Widespread in the Amazon basin and the Guianas, usually from low to mid-elevations in the eastern slopes of the Andes, in Brazil (Acre, Amazonas, Mato Grosso, Pará, Rondônia and Roraima), Ecuador and Peru; and in seasonal semidecidual forests in Argentina (Formosa and Misiones), Brazil ( Paraná , São Paulo and Mato Grosso do Sul) ( Fig. 20). The species probably occurs in the remaining coutries of the Amazon basin and the Guianas and may occur in northwestern Argentina (i.e. Catamarca, Jujuy, Salta and Tucumán) and in other parts of western and southern Brazil (i.e.
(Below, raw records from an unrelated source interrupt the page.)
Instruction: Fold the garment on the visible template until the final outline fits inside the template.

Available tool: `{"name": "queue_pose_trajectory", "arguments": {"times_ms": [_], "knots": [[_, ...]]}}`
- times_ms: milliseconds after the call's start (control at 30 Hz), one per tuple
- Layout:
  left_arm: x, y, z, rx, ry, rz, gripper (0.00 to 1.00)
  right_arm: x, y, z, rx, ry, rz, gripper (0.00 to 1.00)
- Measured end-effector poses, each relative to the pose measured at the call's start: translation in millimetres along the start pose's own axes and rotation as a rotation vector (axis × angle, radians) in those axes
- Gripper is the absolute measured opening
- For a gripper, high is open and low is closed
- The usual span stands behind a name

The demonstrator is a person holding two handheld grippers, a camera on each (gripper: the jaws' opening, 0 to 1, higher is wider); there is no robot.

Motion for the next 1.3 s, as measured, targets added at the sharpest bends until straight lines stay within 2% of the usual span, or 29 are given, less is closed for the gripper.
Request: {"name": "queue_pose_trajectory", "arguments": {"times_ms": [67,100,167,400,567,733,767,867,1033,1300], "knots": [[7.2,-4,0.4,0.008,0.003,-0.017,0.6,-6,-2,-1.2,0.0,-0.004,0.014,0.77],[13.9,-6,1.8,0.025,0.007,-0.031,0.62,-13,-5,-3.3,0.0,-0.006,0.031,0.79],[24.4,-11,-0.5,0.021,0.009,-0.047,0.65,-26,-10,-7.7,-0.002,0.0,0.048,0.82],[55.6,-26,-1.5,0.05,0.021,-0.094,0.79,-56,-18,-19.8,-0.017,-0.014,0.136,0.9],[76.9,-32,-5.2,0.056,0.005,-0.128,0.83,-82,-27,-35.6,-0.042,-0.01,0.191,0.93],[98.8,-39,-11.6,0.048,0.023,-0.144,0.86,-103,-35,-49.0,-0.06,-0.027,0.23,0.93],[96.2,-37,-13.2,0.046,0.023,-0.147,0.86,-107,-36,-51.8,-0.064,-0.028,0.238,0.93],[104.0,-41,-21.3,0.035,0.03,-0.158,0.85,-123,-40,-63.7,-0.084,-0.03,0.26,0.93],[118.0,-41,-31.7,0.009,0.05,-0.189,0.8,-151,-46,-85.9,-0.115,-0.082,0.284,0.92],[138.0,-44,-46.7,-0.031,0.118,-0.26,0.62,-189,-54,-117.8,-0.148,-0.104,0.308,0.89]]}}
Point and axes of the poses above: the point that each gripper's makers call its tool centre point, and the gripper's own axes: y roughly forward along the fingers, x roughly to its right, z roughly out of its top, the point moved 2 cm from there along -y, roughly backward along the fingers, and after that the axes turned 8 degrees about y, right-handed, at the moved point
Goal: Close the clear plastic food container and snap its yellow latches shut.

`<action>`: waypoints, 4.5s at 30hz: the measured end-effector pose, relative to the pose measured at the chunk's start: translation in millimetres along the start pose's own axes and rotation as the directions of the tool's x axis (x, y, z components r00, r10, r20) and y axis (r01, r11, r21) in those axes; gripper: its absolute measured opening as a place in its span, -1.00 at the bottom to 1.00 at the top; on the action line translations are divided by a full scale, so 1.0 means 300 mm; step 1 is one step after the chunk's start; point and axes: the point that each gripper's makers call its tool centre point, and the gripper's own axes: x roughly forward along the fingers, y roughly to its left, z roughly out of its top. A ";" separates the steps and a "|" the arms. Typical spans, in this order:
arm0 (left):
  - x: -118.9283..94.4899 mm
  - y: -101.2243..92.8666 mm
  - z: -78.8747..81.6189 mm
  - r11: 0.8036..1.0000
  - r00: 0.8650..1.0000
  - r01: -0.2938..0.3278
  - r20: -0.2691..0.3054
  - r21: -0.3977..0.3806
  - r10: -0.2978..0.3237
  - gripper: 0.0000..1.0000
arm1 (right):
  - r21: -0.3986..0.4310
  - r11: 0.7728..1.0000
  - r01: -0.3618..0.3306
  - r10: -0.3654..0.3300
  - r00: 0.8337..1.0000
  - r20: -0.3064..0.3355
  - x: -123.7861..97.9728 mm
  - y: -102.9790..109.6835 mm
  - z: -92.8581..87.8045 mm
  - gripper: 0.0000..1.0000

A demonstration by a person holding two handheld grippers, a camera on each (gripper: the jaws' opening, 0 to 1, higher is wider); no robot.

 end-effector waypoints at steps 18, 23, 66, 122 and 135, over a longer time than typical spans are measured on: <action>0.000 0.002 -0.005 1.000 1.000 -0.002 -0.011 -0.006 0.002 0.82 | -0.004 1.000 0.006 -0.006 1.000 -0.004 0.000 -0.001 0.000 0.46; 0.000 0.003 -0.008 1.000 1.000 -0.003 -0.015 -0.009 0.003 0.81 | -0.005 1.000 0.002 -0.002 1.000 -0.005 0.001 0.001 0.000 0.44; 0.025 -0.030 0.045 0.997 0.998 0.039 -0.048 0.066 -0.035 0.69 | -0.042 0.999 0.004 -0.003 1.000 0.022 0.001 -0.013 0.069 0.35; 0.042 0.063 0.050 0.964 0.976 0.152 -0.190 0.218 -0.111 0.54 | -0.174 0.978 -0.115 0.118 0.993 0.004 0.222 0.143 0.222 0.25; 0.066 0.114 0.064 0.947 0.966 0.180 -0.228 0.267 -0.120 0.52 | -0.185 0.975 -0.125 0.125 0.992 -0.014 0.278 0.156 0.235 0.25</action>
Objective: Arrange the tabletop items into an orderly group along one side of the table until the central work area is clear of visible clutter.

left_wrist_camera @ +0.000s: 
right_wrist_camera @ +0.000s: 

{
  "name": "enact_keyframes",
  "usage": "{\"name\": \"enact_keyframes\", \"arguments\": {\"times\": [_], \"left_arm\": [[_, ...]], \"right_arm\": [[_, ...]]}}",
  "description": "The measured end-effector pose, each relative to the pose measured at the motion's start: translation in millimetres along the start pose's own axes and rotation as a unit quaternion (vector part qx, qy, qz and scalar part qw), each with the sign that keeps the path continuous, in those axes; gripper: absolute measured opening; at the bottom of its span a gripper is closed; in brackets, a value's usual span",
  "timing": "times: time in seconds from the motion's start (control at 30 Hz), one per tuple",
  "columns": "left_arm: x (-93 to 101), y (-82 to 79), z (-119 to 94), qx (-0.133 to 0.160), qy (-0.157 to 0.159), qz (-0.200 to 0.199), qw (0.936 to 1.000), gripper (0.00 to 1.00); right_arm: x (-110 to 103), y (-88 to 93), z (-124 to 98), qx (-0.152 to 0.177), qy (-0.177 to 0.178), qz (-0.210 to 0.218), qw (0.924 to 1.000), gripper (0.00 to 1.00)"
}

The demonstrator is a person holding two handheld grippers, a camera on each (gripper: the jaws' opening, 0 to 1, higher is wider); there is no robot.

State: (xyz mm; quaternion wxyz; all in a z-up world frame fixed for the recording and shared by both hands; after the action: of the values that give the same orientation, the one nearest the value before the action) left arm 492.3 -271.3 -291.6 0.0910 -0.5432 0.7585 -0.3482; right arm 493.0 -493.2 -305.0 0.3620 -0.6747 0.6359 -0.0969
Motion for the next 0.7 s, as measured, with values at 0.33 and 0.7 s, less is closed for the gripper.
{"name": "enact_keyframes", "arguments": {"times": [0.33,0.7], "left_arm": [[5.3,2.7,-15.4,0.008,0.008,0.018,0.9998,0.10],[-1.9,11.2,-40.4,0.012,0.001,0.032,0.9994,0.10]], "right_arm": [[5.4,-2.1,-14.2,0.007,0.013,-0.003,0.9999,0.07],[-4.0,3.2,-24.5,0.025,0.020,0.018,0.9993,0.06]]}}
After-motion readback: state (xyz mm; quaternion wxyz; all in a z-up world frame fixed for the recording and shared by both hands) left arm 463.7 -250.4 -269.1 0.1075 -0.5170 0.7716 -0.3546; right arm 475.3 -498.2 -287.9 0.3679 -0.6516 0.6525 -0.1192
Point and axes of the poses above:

Rio Grande do Sul and Santa Catarina) and eastern Paraguay.

Etymology

The name of the new species is derived from the Quendi word ‘ hurin ’, meaning ‘hidden’ or ‘concealed’ in Quenya, the constructed language devised by J. R. R. Tolkien (ISO 639-3: qya). The name is given in reference to the elusive nature of the species-level taxonomy of Zaretis and is proposed as a noun in apposition.

Examined material

See Supporting Information, Appendix S1.